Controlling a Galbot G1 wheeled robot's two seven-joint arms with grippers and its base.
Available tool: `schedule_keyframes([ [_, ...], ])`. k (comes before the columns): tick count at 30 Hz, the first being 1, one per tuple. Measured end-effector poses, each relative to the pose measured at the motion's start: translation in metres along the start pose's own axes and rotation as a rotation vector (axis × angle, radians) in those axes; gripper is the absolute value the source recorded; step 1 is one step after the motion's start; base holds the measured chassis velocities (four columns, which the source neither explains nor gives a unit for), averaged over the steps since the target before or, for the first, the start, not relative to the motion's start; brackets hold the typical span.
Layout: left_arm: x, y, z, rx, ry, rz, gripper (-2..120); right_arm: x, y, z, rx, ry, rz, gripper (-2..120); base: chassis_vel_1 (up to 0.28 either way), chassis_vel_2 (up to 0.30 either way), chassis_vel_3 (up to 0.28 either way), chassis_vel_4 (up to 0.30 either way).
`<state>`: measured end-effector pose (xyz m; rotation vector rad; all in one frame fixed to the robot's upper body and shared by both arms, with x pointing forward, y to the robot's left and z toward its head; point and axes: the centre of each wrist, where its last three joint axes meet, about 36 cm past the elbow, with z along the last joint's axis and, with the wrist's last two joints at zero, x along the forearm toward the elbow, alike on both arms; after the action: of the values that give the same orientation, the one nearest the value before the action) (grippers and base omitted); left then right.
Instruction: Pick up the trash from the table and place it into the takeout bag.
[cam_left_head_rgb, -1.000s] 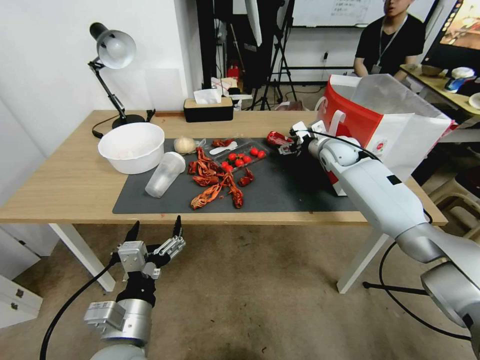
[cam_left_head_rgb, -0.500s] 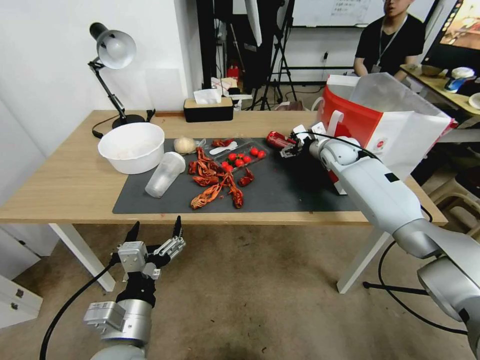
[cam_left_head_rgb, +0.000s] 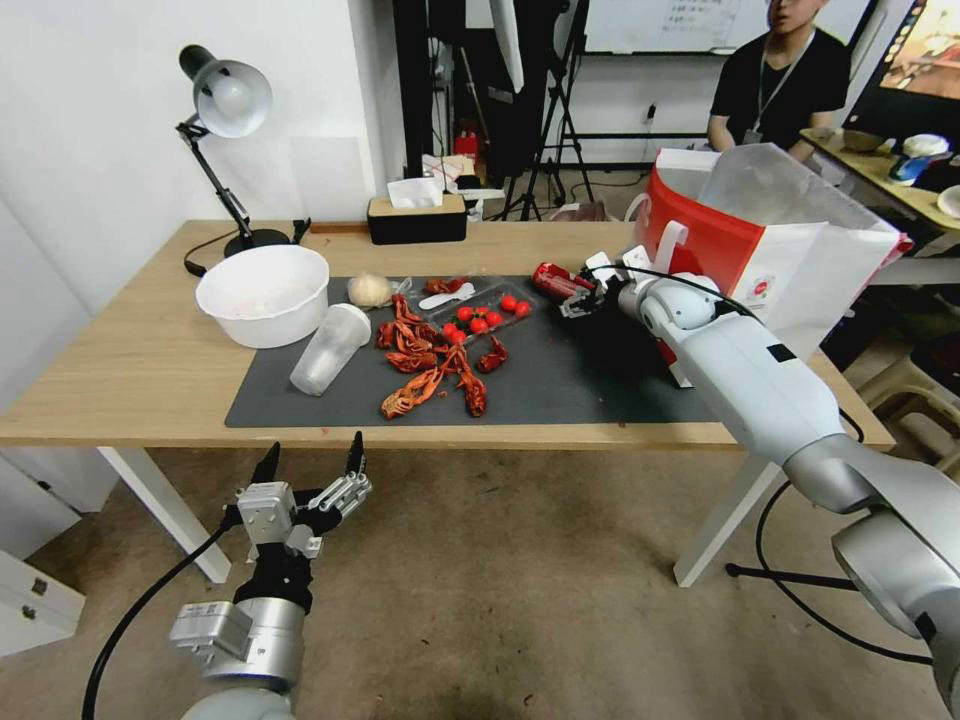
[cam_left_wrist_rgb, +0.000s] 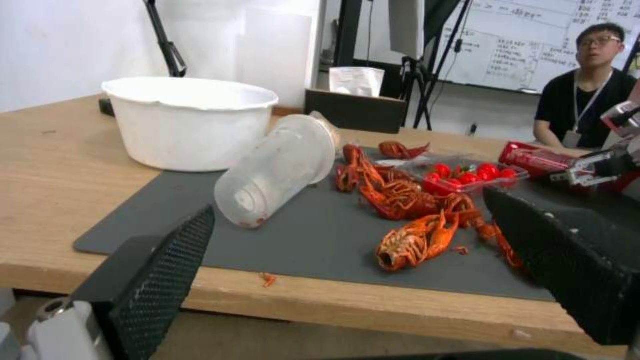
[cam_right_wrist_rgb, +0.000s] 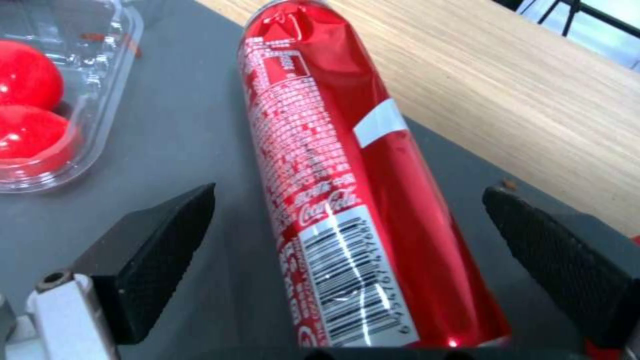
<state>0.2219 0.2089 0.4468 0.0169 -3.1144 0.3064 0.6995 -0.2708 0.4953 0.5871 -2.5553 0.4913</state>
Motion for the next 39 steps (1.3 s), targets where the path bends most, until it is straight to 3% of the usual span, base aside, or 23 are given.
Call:
schedule_keyframes([
  [5,0.0,0.0,0.0,0.0,0.0,-0.001,100,-0.001,0.001,0.0,-0.003,0.001,-0.005,93,0.0,0.0,0.0,0.0],
  [21,-0.001,0.0,0.001,0.001,-0.002,-0.006,100,-0.001,0.003,0.004,-0.039,0.01,-0.024,41,0.0,0.0,0.0,0.0],
  [30,-0.001,0.001,0.0,0.0,-0.006,-0.007,100,0.003,0.004,0.002,-0.046,-0.003,-0.025,41,0.0,0.0,0.0,0.0],
  [39,-0.001,0.0,-0.003,0.001,-0.015,-0.006,100,0.03,0.014,-0.031,-0.058,-0.076,0.019,41,0.0,0.0,0.0,0.0],
])
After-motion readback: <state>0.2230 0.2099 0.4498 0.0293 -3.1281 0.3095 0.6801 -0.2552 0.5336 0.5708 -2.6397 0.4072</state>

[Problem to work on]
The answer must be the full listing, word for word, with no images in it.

[Reply]
Controlling a Galbot G1 wheeled robot's two seven-joint arms with grippers and its base.
Available tool: `schedule_keyframes([ [_, ...], ])`. k (comes before the columns): tick count at 30 Hz, the first being 1, one per tuple. Measured end-effector poses, each relative to the pose measured at the motion's start: translation in metres along the start pose's own axes and rotation as a rotation vector (axis × angle, radians) in those axes; gripper is the absolute value the source recorded; step 1 is one step after the motion's start; base holds the measured chassis velocities (four columns, which the source neither explains nor gives a unit for), averaged over the steps since the target before or, for the first, the start, not relative to the motion's start; brackets hold the typical span.
Layout: left_arm: x, y, z, rx, ry, rz, gripper (-2..120); right_arm: x, y, z, rx, ry, rz, gripper (-2..120); base: chassis_vel_1 (up to 0.28 either way), chassis_vel_2 (up to 0.30 either way), chassis_vel_3 (up to 0.28 either way), chassis_vel_4 (up to 0.30 either way).
`<state>`: measured end-effector pose (xyz m; rotation vector rad; all in one frame fixed to the robot's upper body and shared by both arms, with x pointing forward, y to the robot's left and z toward its head; point and axes: the centre of each wrist, where its last three joint axes meet, about 36 cm past the elbow, with z along the last joint's axis and, with the wrist's last two joints at zero, x along the forearm toward the elbow, alike on both arms; after the action: of the values that give the same orientation, the one nearest the value before the action) (grippers and base omitted); left then right.
Instruction: Pick up the trash from the table and place it into the takeout bag.
[cam_left_head_rgb, -1.000s] 
[cam_left_head_rgb, -0.500s] 
[cam_left_head_rgb, +0.000s] 
[cam_left_wrist_rgb, +0.000s] 
[cam_right_wrist_rgb, +0.000s] 
<state>0.2219 0.2089 0.4468 0.0169 -3.1144 0.3064 0.6995 -0.2708 0.4953 0.5871 -2.5553 0.4913</state>
Motion for the next 39 steps (1.3 s), targets where the path bends most, until it is straight to 3% of the usual span, base aside, or 23 are given.
Call:
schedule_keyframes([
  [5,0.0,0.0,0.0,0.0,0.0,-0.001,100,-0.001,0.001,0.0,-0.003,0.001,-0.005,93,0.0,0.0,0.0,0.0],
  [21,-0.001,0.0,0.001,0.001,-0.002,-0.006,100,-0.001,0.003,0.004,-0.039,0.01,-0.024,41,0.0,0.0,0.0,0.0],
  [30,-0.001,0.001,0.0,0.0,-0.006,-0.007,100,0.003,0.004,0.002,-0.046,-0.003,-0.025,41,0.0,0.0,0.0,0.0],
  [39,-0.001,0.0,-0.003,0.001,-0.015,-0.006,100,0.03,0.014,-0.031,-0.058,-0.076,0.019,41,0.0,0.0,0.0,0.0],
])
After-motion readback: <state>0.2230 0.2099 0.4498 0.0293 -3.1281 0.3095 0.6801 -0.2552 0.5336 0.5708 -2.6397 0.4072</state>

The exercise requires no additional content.